Return the data word for word. Pictures are to be omitted.

#### [RAW DATA]
—————

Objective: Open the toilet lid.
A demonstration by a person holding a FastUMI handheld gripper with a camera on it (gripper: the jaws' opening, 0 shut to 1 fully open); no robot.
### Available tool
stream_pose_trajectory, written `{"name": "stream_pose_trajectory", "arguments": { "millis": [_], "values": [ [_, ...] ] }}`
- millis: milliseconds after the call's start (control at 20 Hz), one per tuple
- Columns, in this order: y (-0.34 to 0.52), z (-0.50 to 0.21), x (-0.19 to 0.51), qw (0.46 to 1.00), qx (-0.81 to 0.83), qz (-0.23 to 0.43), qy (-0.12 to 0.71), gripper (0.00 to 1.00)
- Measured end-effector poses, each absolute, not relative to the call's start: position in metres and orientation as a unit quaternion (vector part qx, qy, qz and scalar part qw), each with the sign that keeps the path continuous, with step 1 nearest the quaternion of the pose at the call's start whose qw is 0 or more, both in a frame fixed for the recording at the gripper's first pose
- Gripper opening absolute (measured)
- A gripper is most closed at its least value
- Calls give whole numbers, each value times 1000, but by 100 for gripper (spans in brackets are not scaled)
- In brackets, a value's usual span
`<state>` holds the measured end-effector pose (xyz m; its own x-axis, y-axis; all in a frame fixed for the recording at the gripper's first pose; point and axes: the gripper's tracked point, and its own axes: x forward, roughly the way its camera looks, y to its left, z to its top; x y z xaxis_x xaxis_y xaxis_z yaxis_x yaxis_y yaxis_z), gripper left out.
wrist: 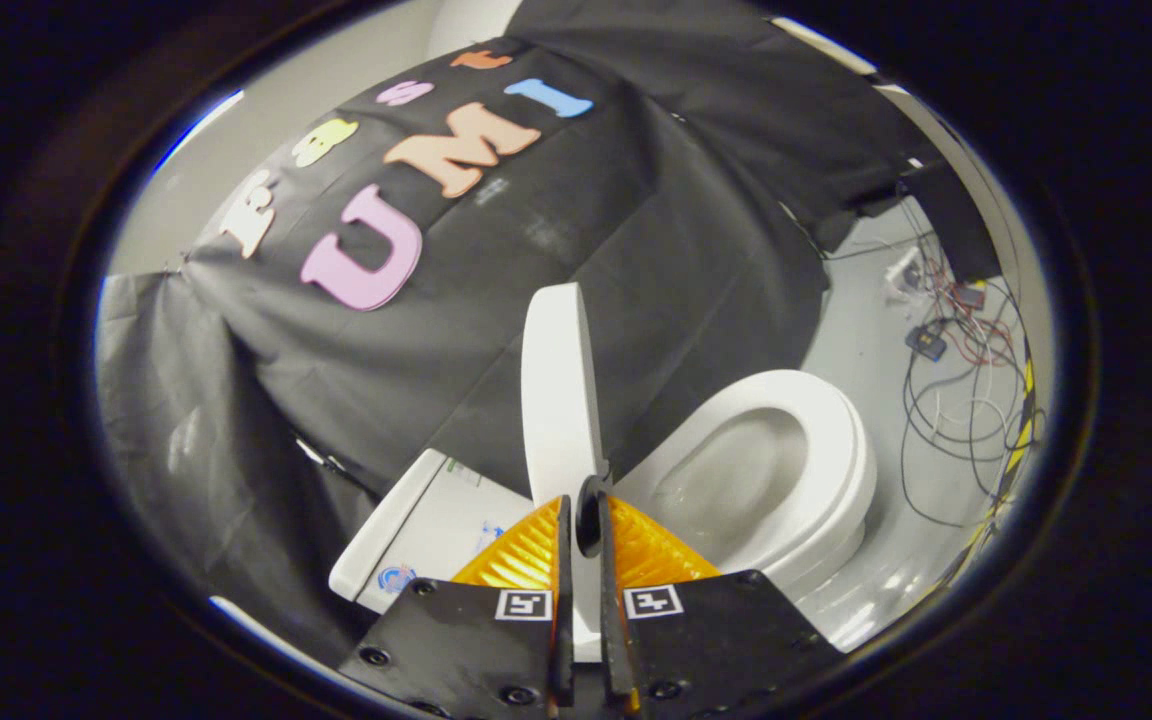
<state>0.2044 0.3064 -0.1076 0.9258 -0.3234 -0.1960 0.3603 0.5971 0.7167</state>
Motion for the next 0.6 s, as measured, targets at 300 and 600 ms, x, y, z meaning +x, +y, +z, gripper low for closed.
{"name": "stream_pose_trajectory", "arguments": {
  "millis": [300, 600],
  "values": [
    [340, -80, 226, 928, 343, -142, 32, 12],
    [375, -61, 246, 951, 288, -98, 44, 14]
  ]
}}
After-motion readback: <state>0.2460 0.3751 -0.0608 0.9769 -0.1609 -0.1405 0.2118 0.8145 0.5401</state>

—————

#### [ANSWER SECTION]
Objective: Open the toilet lid.
A demonstration by a person holding a FastUMI handheld gripper with a camera on it (gripper: the jaws' opening, 0 shut to 1 fully open); no robot.
### Available tool
stream_pose_trajectory, written `{"name": "stream_pose_trajectory", "arguments": { "millis": [_], "values": [ [_, ...] ] }}`
- millis: milliseconds after the call's start (control at 20 Hz), one per tuple
- Columns, in this order: y (-0.34 to 0.52), z (-0.50 to 0.21), x (-0.19 to 0.51), qw (0.46 to 1.00), qx (-0.81 to 0.83), qz (-0.23 to 0.43), qy (-0.12 to 0.71), gripper (0.00 to 1.00)
- Measured end-effector poses, each absolute, not relative to the call's start: position in metres and orientation as a unit quaternion (vector part qx, qy, qz and scalar part qw), each with the sign that keeps the path continuous, with step 1 nearest the quaternion of the pose at the call's start whose qw is 0 or more, both in a frame fixed for the recording at the gripper's first pose
- Gripper opening absolute (measured)
- A gripper is most closed at its least value
- Calls give whole numbers, each value times 1000, but by 100 for gripper (spans in brackets are not scaled)
- In brackets, a value's usual span
`<state>` holds the measured end-effector pose (xyz m; its own x-axis, y-axis; all in a frame fixed for the recording at the gripper's first pose; point and axes: the gripper's tracked point, and its own axes: x forward, roughly the way its camera looks, y to its left, z to its top; x y z xaxis_x xaxis_y xaxis_z yaxis_x yaxis_y yaxis_z), gripper left out.
wrist: 
<state>0.2044 0.3064 -0.1076 0.9258 -0.3234 -0.1960 0.3603 0.5971 0.7167</state>
Motion for the next 0.6 s, as measured, targets at 300 and 600 ms, x, y, z meaning +x, +y, +z, gripper low for closed.
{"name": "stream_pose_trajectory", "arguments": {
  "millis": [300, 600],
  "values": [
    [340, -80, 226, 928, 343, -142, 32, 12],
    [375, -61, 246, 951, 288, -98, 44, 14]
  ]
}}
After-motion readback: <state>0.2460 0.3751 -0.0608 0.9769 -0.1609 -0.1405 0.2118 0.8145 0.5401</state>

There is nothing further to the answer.